=== The data ===
────
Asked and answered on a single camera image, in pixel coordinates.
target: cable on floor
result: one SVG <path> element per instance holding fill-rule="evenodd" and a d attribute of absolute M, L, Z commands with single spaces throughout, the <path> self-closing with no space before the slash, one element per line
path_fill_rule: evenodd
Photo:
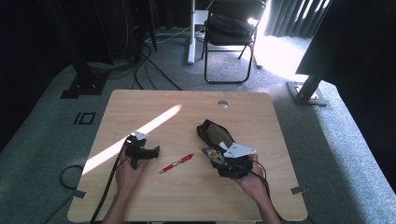
<path fill-rule="evenodd" d="M 114 162 L 113 168 L 111 169 L 110 176 L 108 177 L 108 180 L 107 180 L 105 192 L 103 193 L 102 199 L 100 200 L 98 206 L 96 207 L 95 212 L 93 213 L 93 216 L 92 216 L 92 218 L 91 218 L 90 224 L 94 224 L 94 223 L 95 223 L 96 217 L 98 216 L 98 214 L 99 214 L 99 212 L 100 212 L 100 209 L 102 208 L 103 203 L 104 203 L 105 200 L 106 200 L 106 196 L 107 196 L 107 194 L 108 194 L 108 190 L 110 189 L 110 186 L 111 186 L 111 181 L 113 180 L 114 174 L 116 173 L 116 170 L 117 170 L 117 168 L 119 167 L 118 165 L 119 165 L 119 161 L 120 161 L 120 154 L 121 154 L 121 152 L 122 152 L 122 149 L 120 150 L 120 153 L 119 153 L 119 155 L 117 156 L 116 161 Z"/>
<path fill-rule="evenodd" d="M 114 73 L 114 72 L 123 72 L 123 71 L 128 71 L 132 70 L 136 67 L 136 63 L 134 60 L 129 60 L 127 64 L 123 64 L 117 67 L 111 67 L 111 68 L 100 68 L 100 67 L 95 67 L 93 65 L 89 65 L 92 71 L 95 72 L 104 72 L 104 73 Z"/>
<path fill-rule="evenodd" d="M 147 77 L 148 77 L 148 80 L 149 80 L 150 84 L 153 86 L 153 88 L 154 88 L 155 90 L 157 90 L 157 87 L 154 85 L 154 83 L 152 82 L 151 78 L 149 77 L 149 72 L 148 72 L 148 69 L 147 69 L 147 66 L 146 66 L 146 61 L 149 61 L 158 71 L 161 72 L 161 74 L 163 75 L 163 77 L 165 77 L 165 78 L 166 78 L 169 82 L 171 82 L 176 88 L 178 88 L 180 91 L 182 91 L 182 89 L 181 89 L 171 78 L 169 78 L 169 77 L 163 72 L 163 70 L 161 70 L 161 69 L 149 58 L 149 56 L 151 55 L 151 52 L 152 52 L 151 47 L 148 46 L 147 44 L 145 44 L 144 46 L 148 48 L 149 52 L 148 52 L 148 55 L 145 55 L 145 54 L 142 52 L 142 56 L 144 57 L 144 60 L 142 60 L 141 63 L 140 63 L 140 64 L 136 67 L 136 69 L 134 70 L 134 83 L 133 83 L 132 89 L 134 88 L 134 84 L 136 83 L 136 84 L 139 86 L 139 88 L 140 88 L 141 90 L 143 90 L 142 85 L 139 83 L 139 80 L 137 79 L 137 72 L 138 72 L 140 66 L 141 66 L 142 64 L 144 64 L 144 65 L 145 65 L 145 68 L 146 68 L 146 75 L 147 75 Z"/>
<path fill-rule="evenodd" d="M 64 174 L 69 171 L 70 169 L 80 169 L 81 171 L 83 170 L 83 167 L 80 165 L 70 165 L 67 166 L 66 168 L 64 168 L 61 171 L 60 174 L 60 181 L 62 186 L 64 186 L 66 189 L 71 189 L 71 190 L 75 190 L 77 189 L 77 186 L 69 186 L 66 184 L 66 182 L 64 181 Z M 64 202 L 46 219 L 46 221 L 44 222 L 44 224 L 49 223 L 49 221 L 53 218 L 53 216 L 55 216 L 55 214 L 57 214 L 68 202 L 70 202 L 73 199 L 73 196 L 69 195 L 68 198 L 66 200 L 64 200 Z"/>
<path fill-rule="evenodd" d="M 264 166 L 263 166 L 261 163 L 259 163 L 258 161 L 254 161 L 254 162 L 258 163 L 258 164 L 260 165 L 261 168 L 264 168 Z M 246 171 L 246 172 L 248 172 L 248 173 L 250 173 L 250 174 L 252 174 L 252 175 L 257 176 L 257 177 L 262 181 L 262 183 L 264 184 L 264 186 L 265 186 L 265 188 L 266 188 L 266 190 L 267 190 L 268 198 L 270 199 L 270 201 L 272 201 L 272 200 L 271 200 L 271 194 L 270 194 L 270 186 L 269 186 L 268 181 L 267 181 L 267 179 L 266 179 L 267 174 L 266 174 L 266 172 L 265 172 L 265 169 L 263 169 L 263 170 L 264 170 L 264 173 L 265 173 L 265 177 L 263 177 L 263 176 L 260 176 L 260 175 L 258 175 L 258 174 L 256 174 L 256 173 L 254 173 L 254 172 L 251 171 L 251 170 L 245 169 L 245 168 L 242 167 L 242 166 L 237 165 L 236 167 L 238 167 L 239 169 L 241 169 L 241 170 L 243 170 L 243 171 Z M 277 214 L 277 217 L 278 217 L 281 221 L 285 221 L 285 219 L 276 211 L 275 208 L 274 208 L 274 210 L 275 210 L 275 212 L 276 212 L 276 214 Z"/>
<path fill-rule="evenodd" d="M 157 34 L 157 35 L 155 35 L 155 36 L 157 36 L 157 37 L 158 37 L 158 36 L 161 36 L 161 35 L 170 35 L 170 37 L 168 37 L 167 39 L 165 39 L 165 40 L 163 40 L 163 41 L 157 41 L 157 44 L 165 43 L 166 41 L 168 41 L 168 40 L 170 40 L 170 39 L 172 39 L 172 38 L 175 38 L 175 37 L 178 36 L 178 35 L 187 35 L 187 36 L 190 36 L 190 32 L 186 32 L 187 29 L 190 29 L 190 26 L 187 27 L 187 28 L 184 28 L 182 31 L 180 31 L 180 32 L 178 32 L 178 33 L 176 33 L 176 34 L 166 34 L 166 33 Z M 145 43 L 146 43 L 146 42 L 152 43 L 151 38 L 145 40 Z"/>
<path fill-rule="evenodd" d="M 317 224 L 310 216 L 307 217 L 307 219 L 312 223 L 312 224 Z"/>

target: chair leg
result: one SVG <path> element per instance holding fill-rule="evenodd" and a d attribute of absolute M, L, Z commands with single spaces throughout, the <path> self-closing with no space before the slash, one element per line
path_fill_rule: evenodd
<path fill-rule="evenodd" d="M 239 57 L 238 57 L 238 59 L 241 59 L 241 57 L 242 57 L 242 54 L 244 54 L 244 52 L 245 52 L 245 49 L 247 48 L 247 46 L 245 46 L 244 47 L 244 49 L 242 49 L 242 52 L 241 52 L 241 54 L 239 54 Z"/>
<path fill-rule="evenodd" d="M 205 49 L 205 65 L 204 65 L 204 78 L 205 81 L 210 83 L 210 81 L 207 79 L 207 46 L 205 46 L 207 43 L 204 43 L 204 49 Z"/>
<path fill-rule="evenodd" d="M 207 83 L 209 83 L 209 84 L 241 84 L 241 83 L 246 82 L 249 79 L 253 53 L 250 54 L 250 61 L 249 61 L 249 64 L 248 64 L 247 76 L 245 77 L 245 79 L 239 80 L 239 81 L 210 81 L 209 79 L 207 79 L 207 53 L 208 53 L 208 50 L 207 50 L 207 46 L 206 46 L 206 49 L 205 49 L 205 71 L 204 71 L 204 77 L 205 77 L 205 81 Z"/>
<path fill-rule="evenodd" d="M 248 62 L 247 79 L 246 80 L 248 80 L 248 78 L 250 76 L 251 63 L 253 61 L 253 54 L 254 54 L 254 46 L 250 45 L 249 47 L 250 47 L 250 60 Z"/>
<path fill-rule="evenodd" d="M 201 60 L 204 58 L 205 44 L 206 44 L 206 41 L 204 41 L 204 44 L 202 46 Z"/>

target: forearm
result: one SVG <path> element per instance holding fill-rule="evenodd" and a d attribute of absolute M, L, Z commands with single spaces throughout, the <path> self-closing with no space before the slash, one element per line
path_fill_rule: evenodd
<path fill-rule="evenodd" d="M 262 221 L 265 224 L 281 224 L 281 222 L 276 214 L 276 210 L 273 207 L 273 205 L 268 197 L 261 197 L 260 199 L 257 199 L 255 201 L 256 201 L 257 206 L 259 207 Z"/>
<path fill-rule="evenodd" d="M 122 223 L 125 209 L 128 204 L 128 198 L 126 195 L 117 193 L 114 196 L 113 203 L 110 206 L 105 218 L 102 221 L 102 224 L 116 224 Z"/>

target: red pen
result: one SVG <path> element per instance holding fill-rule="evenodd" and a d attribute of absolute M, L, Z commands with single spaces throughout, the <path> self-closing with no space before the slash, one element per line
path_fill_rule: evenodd
<path fill-rule="evenodd" d="M 166 166 L 165 168 L 161 169 L 160 174 L 172 169 L 173 167 L 177 166 L 179 163 L 182 163 L 182 162 L 190 160 L 193 155 L 194 154 L 189 154 L 189 155 L 183 157 L 182 159 L 180 159 L 179 161 L 175 161 L 174 163 Z"/>

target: black folding chair
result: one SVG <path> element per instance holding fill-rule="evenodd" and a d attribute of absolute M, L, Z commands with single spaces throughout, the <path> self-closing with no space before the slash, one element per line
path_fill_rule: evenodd
<path fill-rule="evenodd" d="M 257 29 L 265 10 L 265 1 L 261 0 L 214 0 L 208 9 L 205 22 L 205 41 L 201 59 L 205 52 L 205 81 L 211 84 L 243 83 L 250 76 L 253 60 L 254 45 Z M 208 44 L 213 46 L 244 46 L 242 50 L 208 49 Z M 218 80 L 207 78 L 207 53 L 209 51 L 241 51 L 241 59 L 246 47 L 250 48 L 247 76 L 242 80 Z"/>
────
Go through the data and show each line that holds "target".

=== Response box ===
target: cable on floor
target: chair leg
target: forearm
target: red pen
target: black folding chair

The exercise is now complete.